Przypomnijmy, od 14 marca policja może konfiskować auta kierowcom, którzy prowadzili po pijanemu. Zgodnie z przepisami przepadek auta ma być stosowany w przypadkach, gdy kierowca ma co najmniej 1,5 promila lub jeśli spowoduje wypadek przy zawartości co najmniej 1 promila alkoholu we krwi.
Gdy pojazd nie stanowi wyłącznej własności sprawcy albo po wypadku nadaje się już tylko do kasacji, to wówczas orzekany ma być przepadek równowartości pojazdu określonej w polisie ubezpieczeniowej, a w razie jej braku – średniej wartości rynkowej. Podobnie w przypadku, gdy kierowca jechał nie swoim autem. Konfiskata zostanie zamieniona na grzywnę w wysokości aktualnej wartości rynkowej pojazdu.

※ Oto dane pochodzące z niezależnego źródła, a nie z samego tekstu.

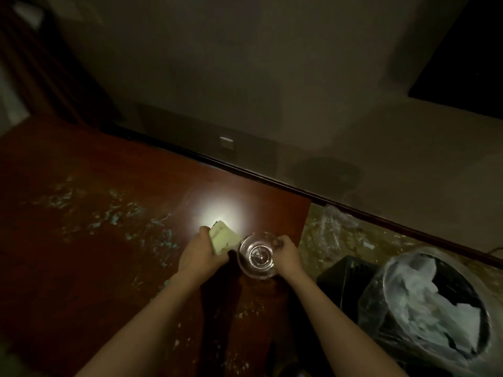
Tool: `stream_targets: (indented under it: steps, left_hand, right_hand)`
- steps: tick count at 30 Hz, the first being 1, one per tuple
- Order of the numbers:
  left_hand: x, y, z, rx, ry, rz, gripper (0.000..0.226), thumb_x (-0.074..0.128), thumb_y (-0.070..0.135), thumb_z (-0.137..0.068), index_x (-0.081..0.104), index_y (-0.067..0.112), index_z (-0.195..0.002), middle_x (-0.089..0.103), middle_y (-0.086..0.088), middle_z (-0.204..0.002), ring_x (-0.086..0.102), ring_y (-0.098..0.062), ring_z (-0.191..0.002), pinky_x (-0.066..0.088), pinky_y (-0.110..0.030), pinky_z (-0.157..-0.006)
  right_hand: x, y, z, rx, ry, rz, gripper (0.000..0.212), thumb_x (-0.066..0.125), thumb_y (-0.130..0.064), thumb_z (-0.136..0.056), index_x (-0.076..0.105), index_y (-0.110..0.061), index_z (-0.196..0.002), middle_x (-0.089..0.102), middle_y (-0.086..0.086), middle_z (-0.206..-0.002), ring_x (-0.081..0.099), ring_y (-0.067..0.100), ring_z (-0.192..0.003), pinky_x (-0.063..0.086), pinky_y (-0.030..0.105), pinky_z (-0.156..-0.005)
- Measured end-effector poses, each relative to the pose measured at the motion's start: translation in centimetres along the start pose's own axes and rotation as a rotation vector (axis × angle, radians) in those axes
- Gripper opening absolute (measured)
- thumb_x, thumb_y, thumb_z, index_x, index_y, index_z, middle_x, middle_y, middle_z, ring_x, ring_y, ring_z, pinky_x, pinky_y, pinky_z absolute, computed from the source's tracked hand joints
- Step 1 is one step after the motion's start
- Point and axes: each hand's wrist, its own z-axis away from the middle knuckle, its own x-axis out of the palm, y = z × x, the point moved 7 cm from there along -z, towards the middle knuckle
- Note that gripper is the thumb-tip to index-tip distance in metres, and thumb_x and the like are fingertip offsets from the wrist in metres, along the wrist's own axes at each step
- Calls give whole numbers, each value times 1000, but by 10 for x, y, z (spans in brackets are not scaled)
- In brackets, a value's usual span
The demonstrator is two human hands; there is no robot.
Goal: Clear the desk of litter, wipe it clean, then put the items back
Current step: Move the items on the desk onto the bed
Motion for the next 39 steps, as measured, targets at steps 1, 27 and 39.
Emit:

Jeszcze niedawno mówiło się o nowelizacji przepisów. Zgodnie z projektem Ministerstwa Sprawiedliwości konfiskata dalej byłaby możliwa, ale nie byłaby ona już obligatoryjna, lecz fakultatywna. Decyzja miałaby należeć do sądu. Uchylony miałby też być przepis nakładający na organy ścigania obowiązek dokonania tymczasowego zajęcia pojazdu. Jak zapowiedział premier Donald Tusk, rząd zajmie się ewentualnymi zmianami jesienią tego roku.

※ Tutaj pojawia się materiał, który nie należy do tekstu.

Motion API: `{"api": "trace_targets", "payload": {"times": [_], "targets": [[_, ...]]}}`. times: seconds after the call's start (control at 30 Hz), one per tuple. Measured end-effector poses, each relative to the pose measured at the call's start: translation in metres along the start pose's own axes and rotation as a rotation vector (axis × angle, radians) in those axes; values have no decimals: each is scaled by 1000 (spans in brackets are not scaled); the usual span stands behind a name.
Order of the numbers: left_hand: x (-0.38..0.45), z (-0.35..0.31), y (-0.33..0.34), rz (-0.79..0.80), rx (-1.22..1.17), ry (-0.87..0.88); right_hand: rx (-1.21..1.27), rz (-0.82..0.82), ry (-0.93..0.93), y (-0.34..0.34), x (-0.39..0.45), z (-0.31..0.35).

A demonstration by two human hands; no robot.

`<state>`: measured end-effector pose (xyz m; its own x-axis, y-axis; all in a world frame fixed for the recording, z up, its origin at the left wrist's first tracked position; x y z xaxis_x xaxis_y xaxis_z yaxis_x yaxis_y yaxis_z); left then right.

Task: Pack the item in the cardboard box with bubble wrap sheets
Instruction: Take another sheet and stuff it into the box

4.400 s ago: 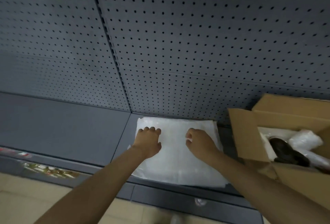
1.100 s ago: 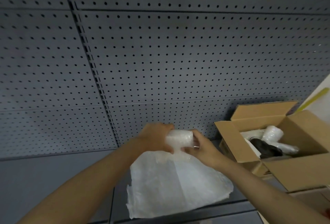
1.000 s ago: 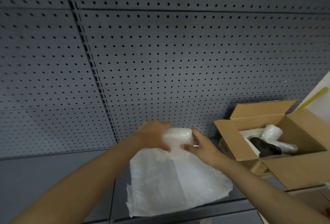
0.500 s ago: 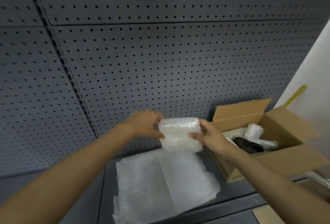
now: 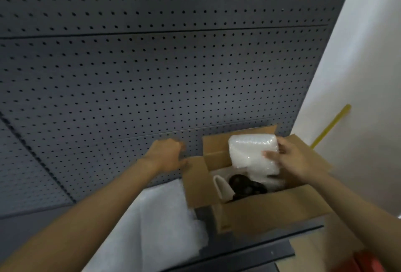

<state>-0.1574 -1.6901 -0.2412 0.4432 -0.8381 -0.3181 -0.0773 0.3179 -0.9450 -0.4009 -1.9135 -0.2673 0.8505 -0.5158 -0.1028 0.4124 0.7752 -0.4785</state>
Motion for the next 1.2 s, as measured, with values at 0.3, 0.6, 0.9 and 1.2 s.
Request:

Od początku roku do końca czerwca policja zatrzymała w Polsce 43,7 tys. pijanych kierowców, podczas gdy w I półroczu 2023 roku 47,9 tys. Z kolei w ciągu pierwszych 8 miesięcy 2024 roku kierowcy będący pod wpływem alkoholu spowodowali 805 wypadków, co oznacza spadek o 123 przypadki w porównaniu do roku ubiegłego. W tych wypadkach zginęło 100 osób (spadek o 56), a 968 zostało rannych (spadek o 69).
Dalsza część artykułu pod materiałem wideo
Pod prąd na S17. Kierowca opla jechał na czołówkę
Dlaczego – mimo lepszych policyjnych statystyk dotyczących m.in. wypadków spowodowanych przez pijanego kierowców - liczba policyjnych zatrzymań aut kierowców "na gazie" rośnie?

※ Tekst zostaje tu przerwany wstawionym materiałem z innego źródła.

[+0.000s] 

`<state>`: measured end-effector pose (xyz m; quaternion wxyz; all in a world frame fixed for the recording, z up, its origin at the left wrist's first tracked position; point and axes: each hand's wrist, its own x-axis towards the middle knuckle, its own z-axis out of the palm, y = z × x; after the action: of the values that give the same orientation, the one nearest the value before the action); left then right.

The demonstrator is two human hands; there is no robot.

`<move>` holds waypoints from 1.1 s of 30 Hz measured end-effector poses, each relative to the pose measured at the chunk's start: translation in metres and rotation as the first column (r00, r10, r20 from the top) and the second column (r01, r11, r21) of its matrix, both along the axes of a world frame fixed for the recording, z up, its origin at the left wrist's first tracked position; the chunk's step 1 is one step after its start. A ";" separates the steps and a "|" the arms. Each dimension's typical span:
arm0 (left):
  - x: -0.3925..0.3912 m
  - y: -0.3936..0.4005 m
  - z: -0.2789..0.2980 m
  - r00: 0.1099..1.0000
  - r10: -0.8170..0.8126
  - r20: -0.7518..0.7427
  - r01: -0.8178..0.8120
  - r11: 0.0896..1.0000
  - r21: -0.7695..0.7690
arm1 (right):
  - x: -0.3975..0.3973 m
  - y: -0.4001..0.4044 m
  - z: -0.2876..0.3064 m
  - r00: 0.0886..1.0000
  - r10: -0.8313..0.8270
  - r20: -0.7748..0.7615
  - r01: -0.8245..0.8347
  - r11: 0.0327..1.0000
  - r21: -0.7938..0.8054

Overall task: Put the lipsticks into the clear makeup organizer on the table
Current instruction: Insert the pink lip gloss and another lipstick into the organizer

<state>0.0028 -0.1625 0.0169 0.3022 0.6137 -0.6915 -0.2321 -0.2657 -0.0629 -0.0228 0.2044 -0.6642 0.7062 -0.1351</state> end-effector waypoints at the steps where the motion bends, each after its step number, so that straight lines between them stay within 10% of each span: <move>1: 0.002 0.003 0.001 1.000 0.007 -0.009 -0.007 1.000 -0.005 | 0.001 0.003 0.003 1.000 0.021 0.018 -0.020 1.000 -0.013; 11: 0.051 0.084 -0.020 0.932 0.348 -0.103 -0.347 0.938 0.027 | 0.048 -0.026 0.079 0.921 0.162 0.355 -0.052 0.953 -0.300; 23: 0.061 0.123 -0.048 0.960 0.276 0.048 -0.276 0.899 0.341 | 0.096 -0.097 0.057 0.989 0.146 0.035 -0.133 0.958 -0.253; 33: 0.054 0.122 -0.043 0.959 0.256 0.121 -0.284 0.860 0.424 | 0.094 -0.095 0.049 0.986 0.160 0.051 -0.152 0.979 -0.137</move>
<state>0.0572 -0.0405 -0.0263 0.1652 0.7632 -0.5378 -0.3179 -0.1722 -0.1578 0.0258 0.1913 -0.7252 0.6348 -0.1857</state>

- Bo zanim dojdzie do prawomocnej konfiskaty przez sąd kierowcy liczą na przewlekłość procesów sądowych i na to, że policji nie będzie opłacać się zabezpieczać taki pojazd. W wielu przypadkach zabezpieczenie pojazdu jest na koszt policji, auto traci na wartości, rodzi się pytanie: co dalej z nim robić – mówi Wirtualnej Polsce były rzecznik Komendy Głównej Policji Mariusz Sokołowski.
I jak dodaje, w przypadku zatrzymania auta za jazdę po pijanemu powinna zadziałać nieuchronność kary, szybkość i wysokość jej wymierzenia.
- Jak te przepisy działają "wolno", to dla kierowców sygnał, że mogą jeździć dalej "na gazie". Może gdyby zamiast przepadku auta musieliby zapłacić równowartość tego pojazdu, zastanowiliby się kilka razy przed prowadzeniem samochodu pod wpływem. A jak ktoś jeździ autem z leasingu, wypożyczalni, albo rodziny czy znajomych? A jeśli żona jest współwłaścicielem auta, ma być ukarana za czyn męża? Intencja w przypadku tych przepisów jest dobra, ale – jak widać – sposób ich wykonania wcale nie jest łatwy - komentuje Mariusz Sokołowski.
Po wypadku, w którym Łukasz Ż., który na Trasie Łazienkowskiej doprowadził do śmiertelnego wypadku, w którym zginął 37-latek w Warszawie, Ministerstwo Sprawiedliwości chce m.in. umieścić w katalogu przestępstw - zabójstwo drogowe, zagrożone długoletnim więzieniem a także możliwość konfiskaty pojazdu za niestosowanie się do sądowego zakazu prowadzenia auta.
Dotychczasowe kary, w tym zwiększona do 20 lat kara pozbawienia wolności za spowodowanie śmiertelnego wypadku w stanie nietrzeźwości, nie przyniosły oczekiwanego efektu odstraszającego.